Items from a data source:

[Start of Attachment]

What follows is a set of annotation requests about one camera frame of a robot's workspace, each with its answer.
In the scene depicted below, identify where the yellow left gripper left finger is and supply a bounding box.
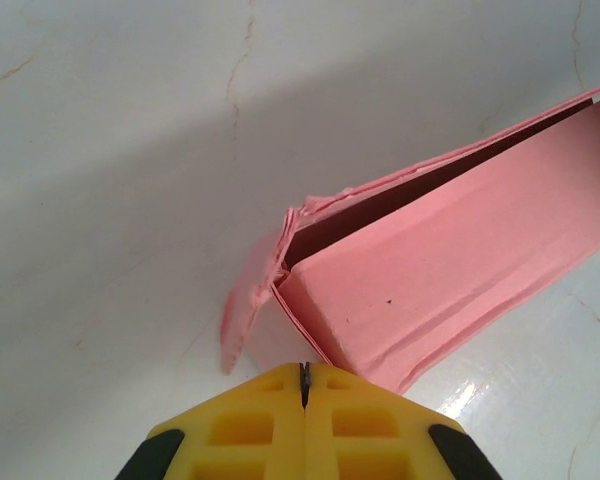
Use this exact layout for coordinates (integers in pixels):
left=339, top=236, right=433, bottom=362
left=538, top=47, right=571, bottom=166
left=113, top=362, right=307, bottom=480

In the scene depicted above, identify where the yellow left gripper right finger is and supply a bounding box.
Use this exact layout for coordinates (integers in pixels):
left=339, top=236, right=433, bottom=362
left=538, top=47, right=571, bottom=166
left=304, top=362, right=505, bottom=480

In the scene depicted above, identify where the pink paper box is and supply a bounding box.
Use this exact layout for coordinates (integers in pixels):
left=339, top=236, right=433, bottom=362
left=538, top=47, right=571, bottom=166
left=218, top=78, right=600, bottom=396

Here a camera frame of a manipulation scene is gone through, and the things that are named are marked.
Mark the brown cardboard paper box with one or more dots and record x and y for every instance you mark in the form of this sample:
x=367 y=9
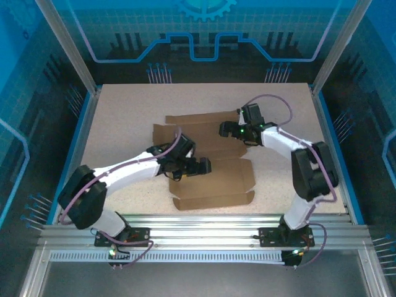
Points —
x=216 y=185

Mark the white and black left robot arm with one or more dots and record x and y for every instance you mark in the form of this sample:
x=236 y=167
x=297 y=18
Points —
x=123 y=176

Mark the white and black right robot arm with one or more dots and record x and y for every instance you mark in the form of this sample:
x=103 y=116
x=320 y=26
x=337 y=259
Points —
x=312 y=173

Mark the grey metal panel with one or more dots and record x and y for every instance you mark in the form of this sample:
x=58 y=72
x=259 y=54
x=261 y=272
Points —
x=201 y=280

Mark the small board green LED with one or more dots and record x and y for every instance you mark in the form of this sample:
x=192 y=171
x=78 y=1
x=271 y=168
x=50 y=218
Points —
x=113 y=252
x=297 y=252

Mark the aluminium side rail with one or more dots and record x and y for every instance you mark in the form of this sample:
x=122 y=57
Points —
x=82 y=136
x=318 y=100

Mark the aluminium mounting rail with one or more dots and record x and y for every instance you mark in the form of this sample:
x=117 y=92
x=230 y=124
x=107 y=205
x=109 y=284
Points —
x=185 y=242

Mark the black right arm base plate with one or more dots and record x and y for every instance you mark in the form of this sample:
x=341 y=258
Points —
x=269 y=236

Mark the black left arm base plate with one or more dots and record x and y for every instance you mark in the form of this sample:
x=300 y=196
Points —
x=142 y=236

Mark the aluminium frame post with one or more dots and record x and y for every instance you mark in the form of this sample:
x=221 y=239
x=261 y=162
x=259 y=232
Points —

[End of Attachment]

What you need to do
Every record must be transcribed faithfully, with no picture carried over.

Your response
What follows is a set of annotation requests about one camera frame of a robot's workspace, each with its answer.
In the scene depicted below, identify where the yellow left gripper left finger is and supply a bounding box.
Use this exact layout for coordinates (integers in pixels):
left=339, top=236, right=433, bottom=362
left=538, top=47, right=571, bottom=166
left=113, top=362, right=307, bottom=480

In the scene depicted above, identify where the yellow left gripper right finger is and supply a bounding box.
Use this exact layout for coordinates (integers in pixels):
left=339, top=236, right=433, bottom=362
left=538, top=47, right=571, bottom=166
left=304, top=362, right=505, bottom=480

In the scene depicted above, identify where the pink paper box is and supply a bounding box.
Use this exact layout for coordinates (integers in pixels):
left=339, top=236, right=433, bottom=362
left=538, top=47, right=571, bottom=166
left=218, top=78, right=600, bottom=396

Here a camera frame of a manipulation scene is gone through, and the things that are named are marked.
Mark the brown cardboard paper box with one or more dots and record x and y for every instance you mark in the form of this sample:
x=367 y=9
Points —
x=216 y=185

Mark the white and black left robot arm with one or more dots and record x and y for every instance you mark in the form of this sample:
x=236 y=167
x=297 y=18
Points —
x=123 y=176

Mark the white and black right robot arm with one or more dots and record x and y for every instance you mark in the form of this sample:
x=103 y=116
x=320 y=26
x=337 y=259
Points —
x=312 y=173

Mark the grey metal panel with one or more dots and record x and y for every instance you mark in the form of this sample:
x=58 y=72
x=259 y=54
x=261 y=272
Points —
x=201 y=280

Mark the small board green LED with one or more dots and record x and y for every instance you mark in the form of this sample:
x=192 y=171
x=78 y=1
x=271 y=168
x=50 y=218
Points —
x=113 y=252
x=297 y=252

Mark the aluminium side rail with one or more dots and record x and y for every instance you mark in the form of this sample:
x=122 y=57
Points —
x=82 y=136
x=318 y=100

Mark the aluminium mounting rail with one or more dots and record x and y for every instance you mark in the form of this sample:
x=117 y=92
x=230 y=124
x=107 y=205
x=109 y=284
Points —
x=185 y=242

Mark the black right arm base plate with one or more dots and record x and y for every instance you mark in the form of this sample:
x=341 y=258
Points —
x=269 y=236

Mark the black left arm base plate with one or more dots and record x and y for every instance you mark in the form of this sample:
x=300 y=196
Points —
x=142 y=236

Mark the aluminium frame post with one or more dots and record x and y for every instance you mark in the form of this sample:
x=221 y=239
x=261 y=162
x=259 y=232
Points —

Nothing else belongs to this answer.